# Directions
The "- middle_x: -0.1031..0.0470" line through the end of the listing below is what to set down, word for word, and nothing else.

# Stored data
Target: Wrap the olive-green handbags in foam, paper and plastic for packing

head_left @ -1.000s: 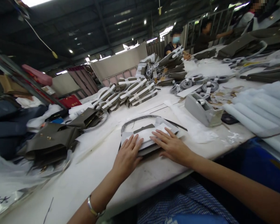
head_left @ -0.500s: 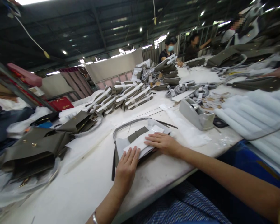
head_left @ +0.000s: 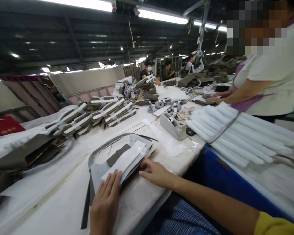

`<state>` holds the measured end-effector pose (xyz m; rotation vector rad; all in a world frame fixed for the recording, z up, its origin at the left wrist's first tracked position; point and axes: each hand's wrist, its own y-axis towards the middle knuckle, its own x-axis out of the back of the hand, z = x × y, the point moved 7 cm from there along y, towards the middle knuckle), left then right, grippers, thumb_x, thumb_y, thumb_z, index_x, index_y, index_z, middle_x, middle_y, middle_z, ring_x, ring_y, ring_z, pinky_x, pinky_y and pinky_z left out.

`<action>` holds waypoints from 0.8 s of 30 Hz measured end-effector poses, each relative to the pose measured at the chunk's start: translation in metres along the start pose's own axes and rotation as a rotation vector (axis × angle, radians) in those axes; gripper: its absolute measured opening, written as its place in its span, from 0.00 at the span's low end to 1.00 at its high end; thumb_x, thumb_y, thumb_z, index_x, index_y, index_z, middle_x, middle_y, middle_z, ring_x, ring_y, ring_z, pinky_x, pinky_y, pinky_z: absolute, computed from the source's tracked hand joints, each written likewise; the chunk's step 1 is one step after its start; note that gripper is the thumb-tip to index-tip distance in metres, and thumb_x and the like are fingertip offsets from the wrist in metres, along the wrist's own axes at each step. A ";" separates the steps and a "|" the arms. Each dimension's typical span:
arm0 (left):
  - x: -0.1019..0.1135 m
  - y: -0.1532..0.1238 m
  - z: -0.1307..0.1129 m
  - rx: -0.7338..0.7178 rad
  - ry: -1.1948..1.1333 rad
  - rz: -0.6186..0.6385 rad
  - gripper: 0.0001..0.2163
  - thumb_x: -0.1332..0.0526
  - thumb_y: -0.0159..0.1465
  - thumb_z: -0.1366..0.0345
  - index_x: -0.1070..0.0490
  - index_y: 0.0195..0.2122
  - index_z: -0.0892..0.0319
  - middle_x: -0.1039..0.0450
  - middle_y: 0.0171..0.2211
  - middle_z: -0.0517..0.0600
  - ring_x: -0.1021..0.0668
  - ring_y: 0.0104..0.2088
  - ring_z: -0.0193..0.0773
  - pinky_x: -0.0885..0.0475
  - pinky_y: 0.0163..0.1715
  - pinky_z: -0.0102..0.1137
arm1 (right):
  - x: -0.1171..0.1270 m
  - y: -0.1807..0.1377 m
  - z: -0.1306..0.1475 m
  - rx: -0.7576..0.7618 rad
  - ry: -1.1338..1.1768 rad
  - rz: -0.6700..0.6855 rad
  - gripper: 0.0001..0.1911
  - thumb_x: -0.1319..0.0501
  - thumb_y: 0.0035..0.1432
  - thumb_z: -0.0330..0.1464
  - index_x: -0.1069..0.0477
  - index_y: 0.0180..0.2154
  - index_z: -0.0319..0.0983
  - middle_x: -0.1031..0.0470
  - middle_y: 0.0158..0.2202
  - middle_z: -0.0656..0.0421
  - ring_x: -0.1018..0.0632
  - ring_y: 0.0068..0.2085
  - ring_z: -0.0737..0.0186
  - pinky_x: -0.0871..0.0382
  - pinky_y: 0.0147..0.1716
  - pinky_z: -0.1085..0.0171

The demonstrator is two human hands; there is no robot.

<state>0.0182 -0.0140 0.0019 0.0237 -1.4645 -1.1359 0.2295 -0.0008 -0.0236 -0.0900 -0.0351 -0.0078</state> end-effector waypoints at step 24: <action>0.011 -0.003 0.030 0.283 -0.038 -0.034 0.29 0.47 0.71 0.61 0.56 0.70 0.51 0.39 0.65 0.51 0.26 0.56 0.47 0.31 0.57 0.41 | 0.122 0.040 0.044 0.336 -0.713 -0.139 0.22 0.47 0.63 0.27 0.33 0.58 0.34 0.37 0.64 0.45 0.37 0.65 0.50 0.47 0.66 0.46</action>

# Result
  - middle_x: -0.1031..0.0470
  - middle_y: 0.0158..0.2202
  - middle_z: -0.0656..0.0421
  - ring_x: -0.1018..0.0632
  - ring_y: 0.0068..0.2085
  - ring_z: -0.0737..0.0186
  - pinky_x: -0.0871..0.0382
  - pinky_y: 0.0147..0.1716
  - pinky_z: -0.1085..0.0171

The demonstrator is two human hands; there is no robot.

<state>0.0182 -0.0140 0.0019 0.0237 -1.4645 -1.1359 0.2295 -0.0008 -0.0236 -0.0900 -0.0351 -0.0078</state> end-effector waypoints at step 24: <action>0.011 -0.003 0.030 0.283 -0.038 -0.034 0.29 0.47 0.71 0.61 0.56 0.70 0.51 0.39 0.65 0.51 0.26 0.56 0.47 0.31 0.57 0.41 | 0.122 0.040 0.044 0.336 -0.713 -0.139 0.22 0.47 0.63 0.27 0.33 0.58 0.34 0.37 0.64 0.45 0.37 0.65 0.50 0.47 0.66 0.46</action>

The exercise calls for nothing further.